Supongamos que mañana decido hacer una carrera dando sesenta vueltas a la M30 (ese anillo saturado de tráfico que rodea la parte central de Madrid), una hazaña que supone correr cerca de 2.000 kilómetros por puro asfalto, y supongamos que convenzo a veinte personas más para intentar ganar la prueba.

Hasta dónde sé, no hay ninguna prueba urbana que recorra esa distancia, así que si, ya puestos a suponer, alguien logra completar la prueba y lo hace en mejor tiempo que los demás, puede colgarse la medalla de mejor fondista en pruebas urbanas. En comparación, Mutai o Gebrsselassie apenas recorren algo más de 42 kilómetros.

Por supuesto, la dificultad de ser un atleta sobresaliente depende sobre todo de la cantidad de personas que están dispuestas a dejarse la piel en una prueba determinada; decenas de miles de muy buenos corredores por veinte probadores de suerte en el reto supuesto del anillo madrileño.

Las carreras de montaña, con sus dificultades, con su apego al relato épico, con sus distancias extremas son un terreno aún poco explorado y en el que todo es posible. Ser finisher de un maratón ya no es algo exclusivo que levante gestos de admiración; 100 millas por los Alpes, eso es otro cantar.

No se puede poner en duda: por entrenamiento y por especifidad, probablemente quienes compiten a buen nivel en maratón suelen ser corredores más rápidos que los participantes en pruebas de montaña.

Pero sólo eso, mejores corredores y sólo en las pruebas: cuando correr por montaña y todos los terrenos no era aún trail running, sino algo que practicaban alpinistas y escaladores (por ejemplo batiendo récords de subida y bajada a Mont Blanc, Aneto o recorriendo los refugios de Guadarrama), los rescates y las lesiones no formaban parte necesaria del deporte.
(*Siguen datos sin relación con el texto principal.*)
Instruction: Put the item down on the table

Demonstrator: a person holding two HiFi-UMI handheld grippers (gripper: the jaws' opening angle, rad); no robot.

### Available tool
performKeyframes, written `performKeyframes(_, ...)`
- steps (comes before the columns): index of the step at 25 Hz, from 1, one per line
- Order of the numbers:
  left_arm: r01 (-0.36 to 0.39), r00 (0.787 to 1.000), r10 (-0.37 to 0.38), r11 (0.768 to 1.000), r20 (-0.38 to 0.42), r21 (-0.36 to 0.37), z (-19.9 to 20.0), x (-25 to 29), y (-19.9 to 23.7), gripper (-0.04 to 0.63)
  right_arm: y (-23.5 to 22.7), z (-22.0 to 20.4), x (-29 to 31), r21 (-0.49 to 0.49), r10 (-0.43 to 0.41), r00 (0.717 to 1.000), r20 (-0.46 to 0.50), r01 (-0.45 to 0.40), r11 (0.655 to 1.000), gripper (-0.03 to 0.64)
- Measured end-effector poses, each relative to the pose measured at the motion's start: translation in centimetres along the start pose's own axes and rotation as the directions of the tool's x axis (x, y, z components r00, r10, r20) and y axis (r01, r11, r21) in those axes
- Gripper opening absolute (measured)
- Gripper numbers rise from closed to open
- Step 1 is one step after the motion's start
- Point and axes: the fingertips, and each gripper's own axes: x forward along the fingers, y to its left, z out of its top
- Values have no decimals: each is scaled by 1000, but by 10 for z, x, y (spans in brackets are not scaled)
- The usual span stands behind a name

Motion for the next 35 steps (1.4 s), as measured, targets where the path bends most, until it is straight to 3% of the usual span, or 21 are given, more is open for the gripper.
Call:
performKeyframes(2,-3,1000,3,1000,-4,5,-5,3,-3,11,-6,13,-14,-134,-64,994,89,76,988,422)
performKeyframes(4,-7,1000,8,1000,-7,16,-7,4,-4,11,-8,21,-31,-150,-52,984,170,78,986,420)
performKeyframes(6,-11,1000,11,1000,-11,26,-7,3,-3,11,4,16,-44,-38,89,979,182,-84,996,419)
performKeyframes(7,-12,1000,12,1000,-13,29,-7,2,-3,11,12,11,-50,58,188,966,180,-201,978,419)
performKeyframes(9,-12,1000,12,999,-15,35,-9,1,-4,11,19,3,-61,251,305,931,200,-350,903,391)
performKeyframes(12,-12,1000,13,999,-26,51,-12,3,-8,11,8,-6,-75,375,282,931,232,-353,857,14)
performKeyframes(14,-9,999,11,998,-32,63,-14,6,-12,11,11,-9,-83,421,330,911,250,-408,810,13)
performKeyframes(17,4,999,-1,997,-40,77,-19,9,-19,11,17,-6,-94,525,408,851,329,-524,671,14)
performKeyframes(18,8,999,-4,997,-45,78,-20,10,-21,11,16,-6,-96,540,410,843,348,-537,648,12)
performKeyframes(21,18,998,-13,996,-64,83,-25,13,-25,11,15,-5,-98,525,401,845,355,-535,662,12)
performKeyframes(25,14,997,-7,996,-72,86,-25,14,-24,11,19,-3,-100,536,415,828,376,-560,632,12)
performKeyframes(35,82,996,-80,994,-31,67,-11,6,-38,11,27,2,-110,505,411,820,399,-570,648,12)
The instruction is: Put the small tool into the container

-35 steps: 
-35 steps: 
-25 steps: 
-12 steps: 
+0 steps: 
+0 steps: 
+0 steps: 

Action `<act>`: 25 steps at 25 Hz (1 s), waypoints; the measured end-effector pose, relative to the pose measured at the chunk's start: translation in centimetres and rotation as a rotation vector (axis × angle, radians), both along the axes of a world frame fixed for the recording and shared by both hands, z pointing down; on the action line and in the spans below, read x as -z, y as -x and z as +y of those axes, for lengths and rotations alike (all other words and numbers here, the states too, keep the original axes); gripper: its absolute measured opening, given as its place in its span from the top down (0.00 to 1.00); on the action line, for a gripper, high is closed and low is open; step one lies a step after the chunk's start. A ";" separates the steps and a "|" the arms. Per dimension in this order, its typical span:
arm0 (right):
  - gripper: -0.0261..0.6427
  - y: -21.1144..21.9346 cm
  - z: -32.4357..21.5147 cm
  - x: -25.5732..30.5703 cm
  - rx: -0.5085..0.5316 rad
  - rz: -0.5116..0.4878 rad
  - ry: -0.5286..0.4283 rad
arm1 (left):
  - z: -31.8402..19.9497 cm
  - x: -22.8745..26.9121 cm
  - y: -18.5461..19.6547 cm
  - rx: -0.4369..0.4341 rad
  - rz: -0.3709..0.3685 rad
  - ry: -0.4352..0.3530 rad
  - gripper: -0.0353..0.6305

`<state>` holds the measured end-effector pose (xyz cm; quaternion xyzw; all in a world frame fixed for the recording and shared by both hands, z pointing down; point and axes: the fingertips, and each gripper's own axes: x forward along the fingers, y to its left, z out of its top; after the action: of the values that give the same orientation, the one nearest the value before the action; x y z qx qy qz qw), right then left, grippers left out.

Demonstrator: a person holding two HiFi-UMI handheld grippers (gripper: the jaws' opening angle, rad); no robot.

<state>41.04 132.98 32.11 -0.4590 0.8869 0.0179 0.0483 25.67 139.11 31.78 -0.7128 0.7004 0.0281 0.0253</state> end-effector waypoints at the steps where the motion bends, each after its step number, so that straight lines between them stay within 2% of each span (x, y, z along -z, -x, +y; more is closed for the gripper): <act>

Correr una prueba o hacer un recorrido, puede que no sean tan exigentes como bajar de tres horas en un maratón y a veces son ocurrencias que permiten colgarse la medalla de “lo hice”.

Pero si no queremos tener problemas, hay que recordar algunas cosas que los alpinistas e incluso senderistas, los que recorren la montaña desde siempre por placer saben muy bien.

La primera es evidente: correr en montaña requiere una preparación física específica. Está muy bien venir de hacer 200 kilómetros a la semana, pero las largas subidas y sobre todo las bajadas van a requerir tener fuerza y saber moverse. Ni hablemos de las trepadas.

Tampoco está de más conocer el terreno. A no ser que uno tenga mucha experiencia encontrando pasos y resolviendo auténticos embarques, conviene llevar un mapa y saber qué dificultades se puede uno encontrar; se puede garantizar que no es plato de gusto encontrarse en un glaciar en medio de una tormenta calzado con zapatillas voladoras.

Lo que recuerda que no está nunca de más tener muy en cuenta el tiempo, sobre todo en alta montaña, y los posibles lugares para refugiarse si la cosa no pinta bien.

Y claro: el material. Las organizaciones de las pruebas ya lo tienen en cuenta y no permiten tomar la salida a quien no lleve el material mínimo que a su juicio garantiza la seguridad. Claro, que en una salida de entrenamiento, no disponemos de consejeros.

En una pequeña mochila de correr siempre debería ir: una linterna frontal y pilas de repuesto, una chaqueta ligera cortavientos y agua y comida suficiente. Y por supuesto el móvil, con batería y el mapa de la zona.

En caso de accidente o que nos perdamos, hay que contar con poder salir por los propios medios. Prepararse para lo peor suele tener el resultado de que ese peor nunca ocurre, o no es tan malo.